Problem: Restate the data that follows exactly as it stands, beginning with the first line and ending with the line that contains "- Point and".
====================
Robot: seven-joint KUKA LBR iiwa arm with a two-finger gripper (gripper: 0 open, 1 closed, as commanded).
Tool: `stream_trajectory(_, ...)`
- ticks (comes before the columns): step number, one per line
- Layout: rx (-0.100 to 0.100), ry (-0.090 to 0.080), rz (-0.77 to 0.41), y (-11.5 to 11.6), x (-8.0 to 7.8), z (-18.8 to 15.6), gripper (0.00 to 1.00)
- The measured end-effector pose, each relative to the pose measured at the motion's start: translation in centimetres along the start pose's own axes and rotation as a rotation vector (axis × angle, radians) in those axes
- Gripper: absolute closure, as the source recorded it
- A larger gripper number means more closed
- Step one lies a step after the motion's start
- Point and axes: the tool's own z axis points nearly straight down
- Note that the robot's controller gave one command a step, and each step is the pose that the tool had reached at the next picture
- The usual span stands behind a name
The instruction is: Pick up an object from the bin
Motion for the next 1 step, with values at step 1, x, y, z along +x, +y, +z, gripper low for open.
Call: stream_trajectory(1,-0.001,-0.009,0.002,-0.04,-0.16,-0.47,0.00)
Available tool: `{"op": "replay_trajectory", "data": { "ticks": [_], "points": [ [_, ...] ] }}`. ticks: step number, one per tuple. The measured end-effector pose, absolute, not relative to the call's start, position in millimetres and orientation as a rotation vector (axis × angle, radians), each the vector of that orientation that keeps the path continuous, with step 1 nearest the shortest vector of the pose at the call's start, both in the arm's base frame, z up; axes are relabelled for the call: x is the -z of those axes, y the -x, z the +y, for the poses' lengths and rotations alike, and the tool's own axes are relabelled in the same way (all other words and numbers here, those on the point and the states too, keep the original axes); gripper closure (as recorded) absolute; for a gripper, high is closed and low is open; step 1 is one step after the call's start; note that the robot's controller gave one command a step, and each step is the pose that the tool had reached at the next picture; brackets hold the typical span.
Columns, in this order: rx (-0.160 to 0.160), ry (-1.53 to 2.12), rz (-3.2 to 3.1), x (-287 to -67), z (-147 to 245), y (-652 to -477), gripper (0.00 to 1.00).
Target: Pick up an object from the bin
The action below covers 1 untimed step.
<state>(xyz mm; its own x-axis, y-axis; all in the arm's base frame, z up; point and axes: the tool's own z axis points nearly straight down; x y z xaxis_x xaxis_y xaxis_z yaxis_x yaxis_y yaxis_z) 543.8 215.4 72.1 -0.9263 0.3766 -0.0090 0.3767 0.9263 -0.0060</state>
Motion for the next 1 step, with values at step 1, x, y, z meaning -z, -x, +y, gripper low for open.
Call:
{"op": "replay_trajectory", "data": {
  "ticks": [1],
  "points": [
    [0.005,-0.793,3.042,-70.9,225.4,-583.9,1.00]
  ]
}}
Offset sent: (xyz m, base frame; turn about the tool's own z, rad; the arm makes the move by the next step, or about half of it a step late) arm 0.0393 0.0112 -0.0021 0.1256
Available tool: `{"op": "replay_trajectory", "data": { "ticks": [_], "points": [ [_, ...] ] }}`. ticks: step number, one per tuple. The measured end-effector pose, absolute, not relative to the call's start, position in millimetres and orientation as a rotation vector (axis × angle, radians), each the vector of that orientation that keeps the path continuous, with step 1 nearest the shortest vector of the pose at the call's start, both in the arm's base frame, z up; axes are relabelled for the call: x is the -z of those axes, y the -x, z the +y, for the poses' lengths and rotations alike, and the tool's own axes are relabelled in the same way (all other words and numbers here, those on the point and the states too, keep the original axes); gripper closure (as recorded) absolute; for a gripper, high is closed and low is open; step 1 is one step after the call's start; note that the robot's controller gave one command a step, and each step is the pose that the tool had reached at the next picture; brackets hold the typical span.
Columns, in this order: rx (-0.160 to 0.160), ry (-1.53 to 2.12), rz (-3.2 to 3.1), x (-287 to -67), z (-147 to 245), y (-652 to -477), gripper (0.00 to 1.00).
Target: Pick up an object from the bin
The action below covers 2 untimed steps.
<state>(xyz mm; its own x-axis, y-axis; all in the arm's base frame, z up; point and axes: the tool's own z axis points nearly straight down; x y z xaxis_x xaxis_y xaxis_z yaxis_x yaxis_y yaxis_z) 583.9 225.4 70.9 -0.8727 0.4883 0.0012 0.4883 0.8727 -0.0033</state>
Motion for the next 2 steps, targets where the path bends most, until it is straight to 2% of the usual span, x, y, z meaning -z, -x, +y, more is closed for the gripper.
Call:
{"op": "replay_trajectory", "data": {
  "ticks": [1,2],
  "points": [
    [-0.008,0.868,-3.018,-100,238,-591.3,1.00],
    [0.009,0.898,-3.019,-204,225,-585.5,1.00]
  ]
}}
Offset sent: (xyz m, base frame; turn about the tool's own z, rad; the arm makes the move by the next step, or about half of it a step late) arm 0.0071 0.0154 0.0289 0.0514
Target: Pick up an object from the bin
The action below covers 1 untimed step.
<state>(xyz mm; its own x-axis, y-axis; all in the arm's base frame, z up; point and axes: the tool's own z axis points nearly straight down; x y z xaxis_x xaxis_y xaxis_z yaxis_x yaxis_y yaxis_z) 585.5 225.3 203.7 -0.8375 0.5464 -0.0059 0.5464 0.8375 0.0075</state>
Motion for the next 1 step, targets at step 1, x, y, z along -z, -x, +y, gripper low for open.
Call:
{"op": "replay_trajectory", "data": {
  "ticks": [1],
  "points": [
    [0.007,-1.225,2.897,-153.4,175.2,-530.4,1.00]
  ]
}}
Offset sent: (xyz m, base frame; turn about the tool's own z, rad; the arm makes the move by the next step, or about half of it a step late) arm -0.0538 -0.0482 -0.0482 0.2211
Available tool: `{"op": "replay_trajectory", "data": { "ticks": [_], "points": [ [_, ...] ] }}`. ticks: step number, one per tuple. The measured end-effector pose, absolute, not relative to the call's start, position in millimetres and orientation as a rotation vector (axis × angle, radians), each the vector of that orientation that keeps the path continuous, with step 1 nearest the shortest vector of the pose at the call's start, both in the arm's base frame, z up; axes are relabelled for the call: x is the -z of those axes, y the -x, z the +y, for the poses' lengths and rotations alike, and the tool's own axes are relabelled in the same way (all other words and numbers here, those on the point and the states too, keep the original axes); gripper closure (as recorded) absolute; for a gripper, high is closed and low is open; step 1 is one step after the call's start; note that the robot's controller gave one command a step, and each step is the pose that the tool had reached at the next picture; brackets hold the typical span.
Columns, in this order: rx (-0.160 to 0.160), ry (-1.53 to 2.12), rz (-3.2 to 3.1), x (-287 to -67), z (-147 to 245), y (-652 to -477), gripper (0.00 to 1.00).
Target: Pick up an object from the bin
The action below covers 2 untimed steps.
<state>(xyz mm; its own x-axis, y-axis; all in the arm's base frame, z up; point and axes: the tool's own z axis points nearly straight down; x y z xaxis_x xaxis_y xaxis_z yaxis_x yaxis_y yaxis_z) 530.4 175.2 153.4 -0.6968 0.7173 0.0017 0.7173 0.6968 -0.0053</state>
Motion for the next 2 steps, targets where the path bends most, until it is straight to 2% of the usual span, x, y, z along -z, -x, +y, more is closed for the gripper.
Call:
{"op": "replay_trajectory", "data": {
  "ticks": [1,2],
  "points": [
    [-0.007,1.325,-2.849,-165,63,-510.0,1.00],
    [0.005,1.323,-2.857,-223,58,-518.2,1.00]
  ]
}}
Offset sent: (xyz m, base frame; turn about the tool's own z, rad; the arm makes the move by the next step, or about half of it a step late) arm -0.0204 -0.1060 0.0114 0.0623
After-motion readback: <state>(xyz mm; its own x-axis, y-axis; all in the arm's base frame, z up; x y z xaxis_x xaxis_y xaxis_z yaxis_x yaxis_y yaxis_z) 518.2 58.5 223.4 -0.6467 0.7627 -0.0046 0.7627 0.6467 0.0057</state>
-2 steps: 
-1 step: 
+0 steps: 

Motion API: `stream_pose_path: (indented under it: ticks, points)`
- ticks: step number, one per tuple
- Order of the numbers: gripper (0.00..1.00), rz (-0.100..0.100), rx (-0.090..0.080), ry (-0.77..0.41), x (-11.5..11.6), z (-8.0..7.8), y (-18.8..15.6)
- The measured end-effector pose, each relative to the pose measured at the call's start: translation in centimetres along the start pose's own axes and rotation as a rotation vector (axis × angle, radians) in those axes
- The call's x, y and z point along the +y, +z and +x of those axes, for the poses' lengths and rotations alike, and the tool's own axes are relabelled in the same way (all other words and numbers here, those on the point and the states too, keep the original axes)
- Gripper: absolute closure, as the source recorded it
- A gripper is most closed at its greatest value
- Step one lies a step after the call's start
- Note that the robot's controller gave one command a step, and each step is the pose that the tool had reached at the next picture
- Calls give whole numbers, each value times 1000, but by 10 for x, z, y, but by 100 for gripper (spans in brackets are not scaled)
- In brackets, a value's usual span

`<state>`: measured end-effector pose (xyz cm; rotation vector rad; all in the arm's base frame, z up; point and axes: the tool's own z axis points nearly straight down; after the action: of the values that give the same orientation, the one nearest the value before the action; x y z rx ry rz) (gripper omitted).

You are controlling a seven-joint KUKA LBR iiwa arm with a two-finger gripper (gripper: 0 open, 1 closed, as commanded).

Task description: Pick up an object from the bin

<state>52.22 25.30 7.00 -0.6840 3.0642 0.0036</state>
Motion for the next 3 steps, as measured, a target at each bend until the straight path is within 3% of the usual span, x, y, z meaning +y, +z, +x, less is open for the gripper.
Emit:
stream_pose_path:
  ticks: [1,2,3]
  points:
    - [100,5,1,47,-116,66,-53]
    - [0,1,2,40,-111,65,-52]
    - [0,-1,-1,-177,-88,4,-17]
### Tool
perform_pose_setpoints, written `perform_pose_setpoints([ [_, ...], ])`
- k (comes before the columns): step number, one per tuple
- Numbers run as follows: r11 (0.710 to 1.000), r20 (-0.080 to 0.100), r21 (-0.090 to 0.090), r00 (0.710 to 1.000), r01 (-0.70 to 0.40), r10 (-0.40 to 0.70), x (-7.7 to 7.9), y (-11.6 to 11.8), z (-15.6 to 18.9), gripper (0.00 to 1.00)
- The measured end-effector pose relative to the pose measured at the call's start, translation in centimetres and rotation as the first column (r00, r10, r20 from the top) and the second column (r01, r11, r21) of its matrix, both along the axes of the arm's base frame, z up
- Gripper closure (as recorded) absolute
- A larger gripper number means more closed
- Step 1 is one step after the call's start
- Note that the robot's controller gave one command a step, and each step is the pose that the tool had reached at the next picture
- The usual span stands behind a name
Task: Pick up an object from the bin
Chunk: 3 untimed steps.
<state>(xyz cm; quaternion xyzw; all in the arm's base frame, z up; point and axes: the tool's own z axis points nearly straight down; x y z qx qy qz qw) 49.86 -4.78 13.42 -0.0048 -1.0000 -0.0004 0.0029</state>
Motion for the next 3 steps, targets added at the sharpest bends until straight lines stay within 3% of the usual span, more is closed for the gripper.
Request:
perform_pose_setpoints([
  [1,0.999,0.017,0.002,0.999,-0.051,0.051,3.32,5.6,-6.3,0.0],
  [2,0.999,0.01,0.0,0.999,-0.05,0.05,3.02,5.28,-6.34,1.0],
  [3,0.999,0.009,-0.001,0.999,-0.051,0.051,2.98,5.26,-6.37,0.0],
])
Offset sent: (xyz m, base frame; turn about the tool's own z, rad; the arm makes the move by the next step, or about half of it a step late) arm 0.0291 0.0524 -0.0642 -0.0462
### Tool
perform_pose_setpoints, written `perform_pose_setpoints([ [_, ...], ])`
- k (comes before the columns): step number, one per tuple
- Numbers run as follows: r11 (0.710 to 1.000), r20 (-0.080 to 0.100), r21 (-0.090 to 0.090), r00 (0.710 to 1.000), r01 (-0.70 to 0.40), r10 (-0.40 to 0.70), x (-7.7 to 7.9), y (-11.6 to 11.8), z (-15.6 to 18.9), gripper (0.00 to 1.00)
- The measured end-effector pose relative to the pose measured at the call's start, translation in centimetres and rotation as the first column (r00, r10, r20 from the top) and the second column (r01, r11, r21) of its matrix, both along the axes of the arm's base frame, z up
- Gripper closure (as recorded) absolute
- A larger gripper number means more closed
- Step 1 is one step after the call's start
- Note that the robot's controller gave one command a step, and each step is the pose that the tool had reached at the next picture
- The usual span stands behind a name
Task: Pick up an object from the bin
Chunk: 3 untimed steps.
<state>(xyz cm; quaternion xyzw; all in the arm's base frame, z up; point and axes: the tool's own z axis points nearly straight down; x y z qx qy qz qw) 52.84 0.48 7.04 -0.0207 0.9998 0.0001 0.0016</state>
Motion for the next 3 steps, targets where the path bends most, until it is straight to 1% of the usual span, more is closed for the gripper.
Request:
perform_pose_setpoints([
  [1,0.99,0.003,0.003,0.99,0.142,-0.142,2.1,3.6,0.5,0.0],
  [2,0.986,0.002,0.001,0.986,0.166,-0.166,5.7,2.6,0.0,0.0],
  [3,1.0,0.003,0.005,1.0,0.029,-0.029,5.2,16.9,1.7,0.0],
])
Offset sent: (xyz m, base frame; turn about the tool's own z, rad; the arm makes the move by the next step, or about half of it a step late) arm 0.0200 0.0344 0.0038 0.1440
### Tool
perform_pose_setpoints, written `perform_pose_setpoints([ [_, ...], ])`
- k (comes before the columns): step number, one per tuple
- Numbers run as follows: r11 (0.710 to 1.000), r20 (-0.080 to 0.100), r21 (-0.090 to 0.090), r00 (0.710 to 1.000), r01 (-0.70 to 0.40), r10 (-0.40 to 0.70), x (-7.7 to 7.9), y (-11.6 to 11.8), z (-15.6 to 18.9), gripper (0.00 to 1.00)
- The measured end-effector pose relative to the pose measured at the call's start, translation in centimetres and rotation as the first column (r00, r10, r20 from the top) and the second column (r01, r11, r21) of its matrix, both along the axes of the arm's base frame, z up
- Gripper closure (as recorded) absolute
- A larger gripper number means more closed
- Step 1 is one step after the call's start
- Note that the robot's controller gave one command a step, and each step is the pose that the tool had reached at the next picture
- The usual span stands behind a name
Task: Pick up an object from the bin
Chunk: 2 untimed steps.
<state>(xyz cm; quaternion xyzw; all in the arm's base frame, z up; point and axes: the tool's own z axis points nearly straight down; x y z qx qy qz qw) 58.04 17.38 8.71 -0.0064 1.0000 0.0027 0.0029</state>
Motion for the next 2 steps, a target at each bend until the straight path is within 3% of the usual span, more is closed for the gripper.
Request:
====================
Reply to the task:
Robot: seven-joint KUKA LBR iiwa arm with a two-finger gripper (gripper: 0 open, 1 closed, as commanded).
Tool: `stream_trajectory(_, ...)`
- ticks (comes before the columns): step number, one per line
- Layout: rx (-0.100 to 0.100), ry (-0.090 to 0.080), rz (-0.77 to 0.41), y (-11.5 to 11.6), x (-8.0 to 7.8), z (-18.8 to 15.6), gripper (0.00 to 1.00)
- The measured end-effector pose, each relative to the pose measured at the motion's start: translation in centimetres along the start pose's own axes and rotation as a rotation vector (axis × angle, radians) in those axes
- Gripper: absolute closure, as the source recorded it
- A larger gripper number means more closed
- Step one lies a step after the motion's start
- Point and axes: the tool's own z axis points nearly straight down

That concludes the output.